Ben o Eskişehir hapishanesindeki müşahede ile meşgul iken sefahet ve dalaleti tervic eden bir şahs-ı manevî, insî bir şeytan gibi karşıma dikildi ve dedi: “Biz hayatın herbir çeşit lezzetini ve keyiflerini tatmak ve tattırmak istiyoruz, bize karışma.”
Ben de cevaben dedim: Madem lezzet ve zevk için ölümü hatıra getirmeyip dalalet ve sefahete atılıyorsun, kat’iyyen bil ki: (“Lezzetleri tahrib edip acılaştıran ölümü çok zikrediniz!” Lemalar – 163)
(İmansız bir insanın geçmişe bakışı:) Senin dalaletin hükmüyle bütün geçmiş zaman-ı mazi ölmüş ve madumdur ve içinde cenazeleri çürümüş bir vahşetli mezaristandır. İnsaniyet alâkadarlığıyla ve dalalet yoluyla senin başına ve varsa ve ölmemiş ise kalbine, o hadsiz firaklardan ve o nihayetsiz dostlarının ebedî ölümlerinden gelen elemler, senin şimdiki sarhoşça, pek kısa bir zamandaki cüz’î lezzetini imha ettiği gibi; (Benim hayatımla alâkadar ve mazi kabrine giren zîhayat mahlukatın heyet-i mecmuasının cenaze-i maneviyesi başında bir mezar taşı hükmündeyim. Lem’alar 51 Mezar taşı, kabirde yatanla alâkadar olduğu gibi insanda bulunduğu asırdaki nev’i beşerle alâkadardır.)
(İmansız bir insanın geleceğe bakışı:) Gelecek istikbal zamanı dahi itikadsızlığın cihetiyle yine madum ve karanlıklı ve ölü ve dehşetli bir vahşetgâhtır.

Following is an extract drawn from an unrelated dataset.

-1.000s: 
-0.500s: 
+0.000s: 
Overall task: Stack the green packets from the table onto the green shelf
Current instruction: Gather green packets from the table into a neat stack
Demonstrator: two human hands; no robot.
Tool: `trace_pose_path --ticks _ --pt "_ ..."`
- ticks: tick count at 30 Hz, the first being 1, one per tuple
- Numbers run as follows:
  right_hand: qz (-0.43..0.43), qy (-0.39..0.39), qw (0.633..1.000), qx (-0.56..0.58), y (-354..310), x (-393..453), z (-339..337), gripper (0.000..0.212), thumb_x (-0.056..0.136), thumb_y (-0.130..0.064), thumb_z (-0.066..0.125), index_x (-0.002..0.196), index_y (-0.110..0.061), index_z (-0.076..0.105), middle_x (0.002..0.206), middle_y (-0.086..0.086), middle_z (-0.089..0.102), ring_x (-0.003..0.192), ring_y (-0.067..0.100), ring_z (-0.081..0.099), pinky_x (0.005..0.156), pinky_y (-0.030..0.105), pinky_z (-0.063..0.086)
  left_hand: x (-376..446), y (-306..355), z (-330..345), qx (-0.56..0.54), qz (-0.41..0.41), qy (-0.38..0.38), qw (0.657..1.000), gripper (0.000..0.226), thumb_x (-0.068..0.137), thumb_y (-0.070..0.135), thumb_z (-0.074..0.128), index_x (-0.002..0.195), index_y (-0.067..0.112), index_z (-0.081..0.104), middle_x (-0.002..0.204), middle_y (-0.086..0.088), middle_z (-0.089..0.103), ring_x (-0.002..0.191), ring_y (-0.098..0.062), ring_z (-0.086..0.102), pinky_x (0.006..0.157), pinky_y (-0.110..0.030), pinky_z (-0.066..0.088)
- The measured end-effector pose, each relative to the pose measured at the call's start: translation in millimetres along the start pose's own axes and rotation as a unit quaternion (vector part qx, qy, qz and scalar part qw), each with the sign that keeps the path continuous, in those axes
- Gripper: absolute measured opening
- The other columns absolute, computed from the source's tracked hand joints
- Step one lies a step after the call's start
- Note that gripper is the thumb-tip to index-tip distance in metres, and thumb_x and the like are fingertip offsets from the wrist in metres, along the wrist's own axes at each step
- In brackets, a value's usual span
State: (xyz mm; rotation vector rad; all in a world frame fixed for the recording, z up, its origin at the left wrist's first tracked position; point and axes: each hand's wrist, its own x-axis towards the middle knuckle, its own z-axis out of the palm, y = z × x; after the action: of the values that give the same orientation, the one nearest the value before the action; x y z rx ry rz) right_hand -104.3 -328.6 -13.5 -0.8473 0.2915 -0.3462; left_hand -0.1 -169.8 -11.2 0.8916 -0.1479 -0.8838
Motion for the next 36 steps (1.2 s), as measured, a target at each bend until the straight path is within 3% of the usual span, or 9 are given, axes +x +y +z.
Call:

(İmansız bir insanın zaman-ı hale bakışı:) Ve oradan gelen (yani istikbalden gelen) ve başını vücuda çıkaran ve zaman-ı hazıra uğrayan bîçarelerin başları, ecel celladının satırıyla kesilip hiçliğe atıldığından, mütemadiyen akıl alâkadarlığıyla senin imansız başına hadsiz elîm endişeler yağdırıyor. Senin sefihane cüz’î lezzetini zîr ü zeber eder.
Eğer dalaleti ve sefaheti bırakıp iman-ı tahkikî ve istikamet dairesine girsen iman nuruyla göreceksin ki;
(İmanlı bir insanın geçmişe bakışı:) o geçmiş zaman-ı mazi madum ve herşeyi çürüten bir mezaristan değil, belki mevcud ve istikbale inkılab eden (Bizimde ileride oraya gidecek olmamızdan dolayı istikbale inkılab ediyor.) nurani bir âlem ve bâki ruhların istikbaldeki saadet saraylarına girmelerine bir intizar salonu görünmesi haysiyetiyle değil elem, belki imanın kuvvetine göre Cennet’in bir nevi manevî lezzetini dünyada dahi tattırdığı gibi;
(İmanlı bir insanın geleceğe bakışı:) gelecek istikbal zamanı, değil vahşetgâh ve karanlık, belki iman gözüyle görünür ki; saadet-i ebediye saraylarında hadsiz rahmeti ve keremi bulunan ve her bahar ve yazı birer sofra yapan ve nimetlerle dolduran bir Rahman-ı Rahîm-i Zülcelali Ve’l-ikram’ın ziyafetleri kurulmuş ve ihsanlarının sergileri açılmış, oraya sevkiyat var diye iman sinemasıyla (Âhirete iman sinemasıyla âhiretteki ihsanatı insan dünyada iken görebilir.) müşahede ettiğinden, derecesine göre bâki âlemin bir nevi lezzetini hissedebilir. Demek hakikî ve elemsiz lezzet, yalnız imanda ve iman ile olabilir.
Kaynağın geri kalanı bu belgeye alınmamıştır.